(Beginning of Data block)
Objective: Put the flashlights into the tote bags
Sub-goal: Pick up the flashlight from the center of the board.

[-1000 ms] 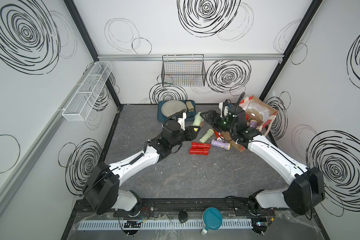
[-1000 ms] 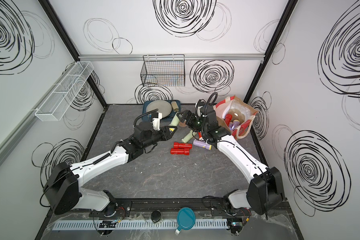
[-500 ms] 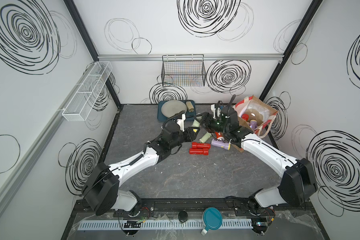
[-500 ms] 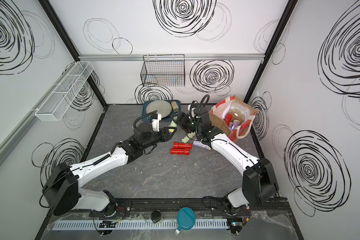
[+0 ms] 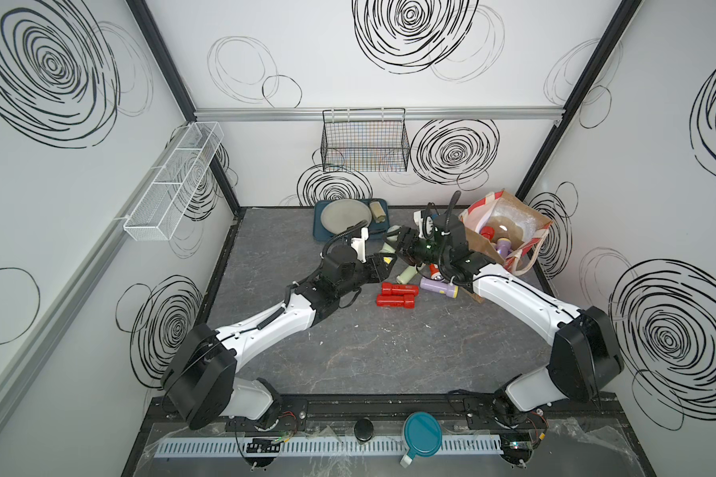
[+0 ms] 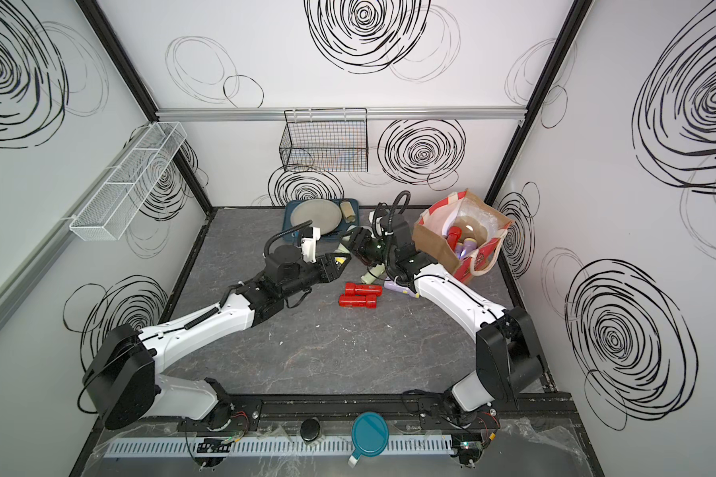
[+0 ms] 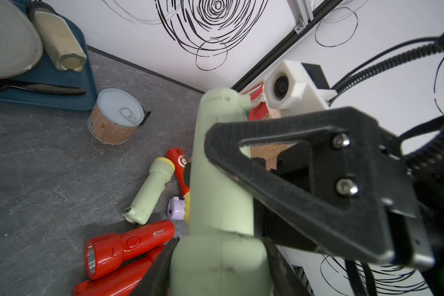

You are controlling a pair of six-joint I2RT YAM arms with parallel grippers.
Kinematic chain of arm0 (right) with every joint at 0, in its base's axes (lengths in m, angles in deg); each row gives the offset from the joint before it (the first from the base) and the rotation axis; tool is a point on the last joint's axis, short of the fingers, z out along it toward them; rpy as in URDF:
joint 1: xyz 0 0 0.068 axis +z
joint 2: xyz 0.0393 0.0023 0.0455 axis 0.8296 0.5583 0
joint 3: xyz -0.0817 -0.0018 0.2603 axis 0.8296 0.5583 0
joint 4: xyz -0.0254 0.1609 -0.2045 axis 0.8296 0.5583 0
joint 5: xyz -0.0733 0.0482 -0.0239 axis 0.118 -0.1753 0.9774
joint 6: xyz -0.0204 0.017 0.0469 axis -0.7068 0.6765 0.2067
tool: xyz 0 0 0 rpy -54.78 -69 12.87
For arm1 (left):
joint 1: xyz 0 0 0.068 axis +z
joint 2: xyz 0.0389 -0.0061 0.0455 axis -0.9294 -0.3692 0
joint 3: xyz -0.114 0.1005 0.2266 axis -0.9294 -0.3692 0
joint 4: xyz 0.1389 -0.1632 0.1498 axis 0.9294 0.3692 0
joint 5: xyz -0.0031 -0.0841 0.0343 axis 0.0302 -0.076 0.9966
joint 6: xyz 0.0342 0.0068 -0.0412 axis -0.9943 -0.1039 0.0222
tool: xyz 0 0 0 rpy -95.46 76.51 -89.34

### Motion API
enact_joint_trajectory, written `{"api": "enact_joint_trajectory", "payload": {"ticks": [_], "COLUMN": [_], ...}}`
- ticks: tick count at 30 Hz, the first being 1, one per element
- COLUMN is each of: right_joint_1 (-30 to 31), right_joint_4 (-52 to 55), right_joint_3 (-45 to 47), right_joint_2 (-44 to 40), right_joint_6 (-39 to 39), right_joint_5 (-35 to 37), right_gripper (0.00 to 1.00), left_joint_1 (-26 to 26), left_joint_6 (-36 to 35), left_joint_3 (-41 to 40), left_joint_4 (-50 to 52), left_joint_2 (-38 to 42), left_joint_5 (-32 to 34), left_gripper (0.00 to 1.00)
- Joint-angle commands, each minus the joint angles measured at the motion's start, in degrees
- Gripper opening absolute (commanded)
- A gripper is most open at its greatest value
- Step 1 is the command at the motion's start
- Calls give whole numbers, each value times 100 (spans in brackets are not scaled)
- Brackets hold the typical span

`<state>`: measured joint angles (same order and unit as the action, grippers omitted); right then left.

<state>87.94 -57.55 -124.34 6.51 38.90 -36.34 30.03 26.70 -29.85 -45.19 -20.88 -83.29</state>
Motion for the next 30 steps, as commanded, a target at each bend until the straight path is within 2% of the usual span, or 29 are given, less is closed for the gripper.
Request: {"api": "enact_joint_trajectory", "payload": {"ticks": [1, 7, 13, 15, 19, 20, 24, 30], "right_joint_1": [42, 45, 25, 6, -56, -100, -400, -1080], "right_joint_4": [-144, -155, 21, 174, 677, 803, 1172, 1927], "right_joint_3": [-37, -64, -207, -276, -483, -533, -567, -887], "right_joint_2": [61, 100, 96, 34, -115, -171, -419, -635], "right_joint_6": [35, -16, -229, -385, -871, -997, -1313, -1916], "right_joint_5": [-40, -40, 4, 110, 391, 470, 673, 771], "right_gripper": [60, 46, 22, 14, 6, 5, 0, 0], "left_joint_1": [-16, -10, -19, -19, -28, -36, -71, -133], "left_joint_6": [44, 19, -102, -178, -312, -354, -503, -703], "left_joint_3": [-52, -53, -9, 9, -2, 0, 0, 30], "left_joint_4": [-508, -495, -333, -267, -136, -86, 91, 362], "left_joint_2": [235, 225, 205, 221, 268, 291, 361, 364], "left_joint_5": [-45, -43, -6, -3, -1, 19, 75, 134], "left_gripper": [0, 0, 1, 25, 67, 74, 90, 97]}}
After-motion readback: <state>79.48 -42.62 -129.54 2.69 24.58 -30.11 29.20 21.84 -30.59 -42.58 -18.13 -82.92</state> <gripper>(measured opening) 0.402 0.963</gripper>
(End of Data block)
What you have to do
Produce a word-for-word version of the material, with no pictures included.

Answer space
Objective: Put the flashlights into the tote bags
Sub-goal: Pick up the flashlight from the center of the board.

[-1000 ms] 
[-1000 ms] 
[-500 ms] 
[-500 ms] 
[+0 ms] 
[+0 ms] 
[+0 ms] 

You are controlling a pair of six-joint I2RT YAM arms with parallel grippers.
Kinematic chain of arm0 (right) with every joint at 0, in its base's axes (lengths in m, angles in deg); each row gives the offset from the joint before it (the first from the base) and the rotation axis; tool is a point on the last joint's axis, short of the fingers, z out along it toward them; rpy as in URDF:
joint 1: xyz 0 0 0.068 axis +z
joint 2: xyz 0.0393 0.0023 0.0455 axis 0.8296 0.5583 0
joint 3: xyz -0.0817 -0.0018 0.2603 axis 0.8296 0.5583 0
joint 4: xyz -0.0254 0.1609 -0.2045 axis 0.8296 0.5583 0
joint 5: xyz -0.0733 0.0482 -0.0239 axis 0.118 -0.1753 0.9774
joint 6: xyz -0.0204 0.017 0.0469 axis -0.7068 0.6765 0.2067
tool: xyz 0 0 0 rpy -54.78 -69 12.87
For arm1 (left):
joint 1: xyz 0 0 0.068 axis +z
joint 2: xyz 0.0389 -0.0061 0.0455 axis -0.9294 -0.3692 0
joint 3: xyz -0.114 0.1005 0.2266 axis -0.9294 -0.3692 0
joint 4: xyz 0.1389 -0.1632 0.1498 axis 0.9294 0.3692 0
joint 5: xyz -0.0031 -0.0841 0.0343 axis 0.0302 -0.076 0.9966
joint 6: xyz 0.0342 0.0068 -0.0412 axis -0.9943 -0.1039 0.0222
tool: xyz 0 0 0 rpy -95.46 76.51 -89.34

### Motion API
enact_joint_trajectory, written `{"api": "enact_joint_trajectory", "payload": {"ticks": [_], "COLUMN": [_], ...}}`
- ticks: tick count at 30 Hz, the first being 1, one per element
- COLUMN is each of: right_joint_1 (-30 to 31), right_joint_4 (-52 to 55), right_joint_3 (-45 to 47), right_joint_2 (-44 to 40), right_joint_6 (-39 to 39), right_joint_5 (-35 to 37), right_gripper (0.00 to 1.00), left_joint_1 (-26 to 26), left_joint_6 (-36 to 35), left_joint_3 (-41 to 40), left_joint_4 (-50 to 52), left_joint_2 (-38 to 42), left_joint_5 (-32 to 34), left_gripper (0.00 to 1.00)
- Joint-angle commands, each minus the joint angles measured at the motion's start, in degrees
- Gripper opening absolute (commanded)
- A gripper is most open at its greatest value
- Step 1 is the command at the motion's start
- Calls give whole numbers, each value times 100 (spans in brackets are not scaled)
- Brackets hold the typical span

`<state>`: measured joint angles (same order and unit as the action, grippers omitted); right then left.

<state>87.94 -57.55 -124.34 6.51 38.90 -36.34 30.03 26.70 -29.85 -45.19 -20.88 -83.29</state>
Motion for the next 30 steps, as commanded, a target at each bend until the straight path is within 2% of the usual span, or 29 are given, less is closed for the gripper.
Request: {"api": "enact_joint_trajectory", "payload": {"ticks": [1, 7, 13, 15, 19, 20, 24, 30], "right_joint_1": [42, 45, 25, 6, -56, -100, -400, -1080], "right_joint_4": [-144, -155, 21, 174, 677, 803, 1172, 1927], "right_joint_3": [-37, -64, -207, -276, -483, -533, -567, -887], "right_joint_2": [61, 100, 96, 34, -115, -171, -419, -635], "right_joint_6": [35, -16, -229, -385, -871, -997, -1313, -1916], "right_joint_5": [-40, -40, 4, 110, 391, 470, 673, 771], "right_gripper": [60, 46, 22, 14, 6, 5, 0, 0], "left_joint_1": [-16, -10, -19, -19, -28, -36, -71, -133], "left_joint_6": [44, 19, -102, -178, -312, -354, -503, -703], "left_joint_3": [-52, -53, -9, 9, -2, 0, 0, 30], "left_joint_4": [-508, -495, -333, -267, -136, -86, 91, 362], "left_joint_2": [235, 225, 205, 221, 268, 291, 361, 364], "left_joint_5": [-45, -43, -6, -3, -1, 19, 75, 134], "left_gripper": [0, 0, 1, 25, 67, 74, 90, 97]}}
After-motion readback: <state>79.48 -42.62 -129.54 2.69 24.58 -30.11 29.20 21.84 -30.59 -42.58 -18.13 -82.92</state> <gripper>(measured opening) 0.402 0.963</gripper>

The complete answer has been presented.